Welp, I took her out for mealies and snuggles a little bit ago and apparently she decided to forgive me. After worm-time, I was lying on my back with her on my stomach, and I had been petting her forehead/visor/reverse mohawk. When I felt her relax, I just rested my hand over her back so she could nap. She slept for a bit, and then she started moving around. I thought she was going to curl up under my hand or attempt to burrow under her fleece, but... she was ever so slowly crawling toward my head. She got close enough to my chin/neck area that I couldn't even see her face :lol: She proceeded to smoosh her head under my chin, stretch her front paws out, and go to sleep.

It was so precious. I was extremely uncomfortable because I didn't want to relax my head and suffocate her, so I had to **** it up at an odd angle, but omg. I about died from the amount of cuteness. I could feel her damp little nose on my neck and her breath and after she got comfy, she let out this super content sigh.  All the while I had one hand resting on her back. I think one of my favorite things about cuddling with her is when she finally realizes, "Oh! This is just Mom. I can relax now" and then her body relaxes and kind of sags. It's so stinkin cute.

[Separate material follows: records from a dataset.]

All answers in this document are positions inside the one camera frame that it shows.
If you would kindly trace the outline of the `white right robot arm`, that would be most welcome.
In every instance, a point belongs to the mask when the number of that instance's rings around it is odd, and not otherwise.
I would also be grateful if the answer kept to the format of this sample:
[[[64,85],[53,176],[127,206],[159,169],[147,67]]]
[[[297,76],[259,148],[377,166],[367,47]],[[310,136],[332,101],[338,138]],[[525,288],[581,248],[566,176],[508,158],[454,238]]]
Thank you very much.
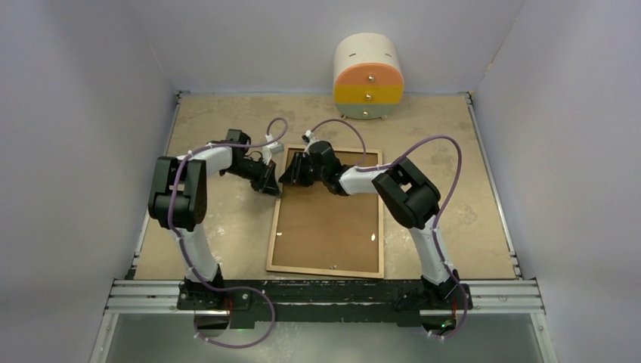
[[[361,168],[342,163],[331,143],[316,141],[294,154],[279,182],[302,187],[320,182],[330,193],[344,197],[378,195],[413,239],[426,302],[436,308],[447,303],[472,305],[466,285],[461,283],[441,242],[440,191],[406,156],[390,164]]]

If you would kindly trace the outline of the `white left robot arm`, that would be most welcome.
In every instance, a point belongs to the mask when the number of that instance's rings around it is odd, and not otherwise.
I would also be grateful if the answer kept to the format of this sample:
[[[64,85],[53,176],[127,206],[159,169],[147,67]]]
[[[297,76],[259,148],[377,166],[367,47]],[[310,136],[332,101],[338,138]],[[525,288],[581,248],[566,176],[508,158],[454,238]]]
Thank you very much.
[[[181,251],[185,277],[178,298],[180,310],[224,309],[233,302],[233,290],[225,286],[203,227],[208,177],[232,174],[247,180],[260,194],[281,195],[273,155],[282,152],[282,144],[267,135],[257,146],[258,159],[250,156],[253,146],[245,132],[229,129],[221,141],[180,157],[156,160],[147,208],[149,216],[172,233]]]

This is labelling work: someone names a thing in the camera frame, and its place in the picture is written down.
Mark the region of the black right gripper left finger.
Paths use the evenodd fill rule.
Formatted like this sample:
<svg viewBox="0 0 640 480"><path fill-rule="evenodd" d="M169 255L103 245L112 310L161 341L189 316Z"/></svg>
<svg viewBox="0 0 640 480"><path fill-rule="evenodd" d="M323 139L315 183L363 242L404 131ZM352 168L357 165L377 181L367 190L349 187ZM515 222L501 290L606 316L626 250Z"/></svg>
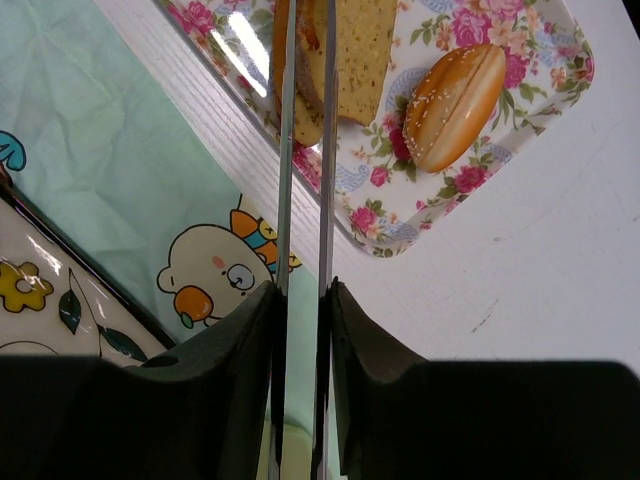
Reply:
<svg viewBox="0 0 640 480"><path fill-rule="evenodd" d="M77 376L50 478L255 478L277 298L265 282L226 318L139 366L57 360Z"/></svg>

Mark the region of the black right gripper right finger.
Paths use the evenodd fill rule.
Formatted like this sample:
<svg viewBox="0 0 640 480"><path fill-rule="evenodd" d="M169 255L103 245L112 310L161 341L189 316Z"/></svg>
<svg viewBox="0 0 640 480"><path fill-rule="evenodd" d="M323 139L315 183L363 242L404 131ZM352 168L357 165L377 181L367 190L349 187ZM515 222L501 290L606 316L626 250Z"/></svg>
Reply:
<svg viewBox="0 0 640 480"><path fill-rule="evenodd" d="M427 360L328 293L351 479L635 479L639 380L612 361Z"/></svg>

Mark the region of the yellow bread slice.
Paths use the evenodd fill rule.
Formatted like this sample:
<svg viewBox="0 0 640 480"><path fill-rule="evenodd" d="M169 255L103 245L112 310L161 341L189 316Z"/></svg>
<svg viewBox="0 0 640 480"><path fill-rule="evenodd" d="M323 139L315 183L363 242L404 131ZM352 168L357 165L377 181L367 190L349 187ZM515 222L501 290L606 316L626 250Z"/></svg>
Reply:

I got one blurry, dark picture of her chin snuggles with my phone... you can kind of see my chin in the picture haha. Just wanted to share our cute story.


----------



## PJM

That was so..precious! What an amazing memory. I'm so glad you shared, I could just picture it. Such a sweet, happy, comfy baby.


----------



## cylaura

AWWWWWWWWWWW!    

Seriously, that is so cute. I think I would about die of cuteness if I had a napping hedgie under my chin, snuggled up next to me. It's so wonderful that she's so calm with you. Liam hasn't slept out in the open at all since he was a baby - but I'll take my hedgie cuddles any way I can get them, even if they're wrapped in a blanket! :lol:


----------



## hanhan27

Thanks guys! I knew my HHC friends would get a good smile out of it!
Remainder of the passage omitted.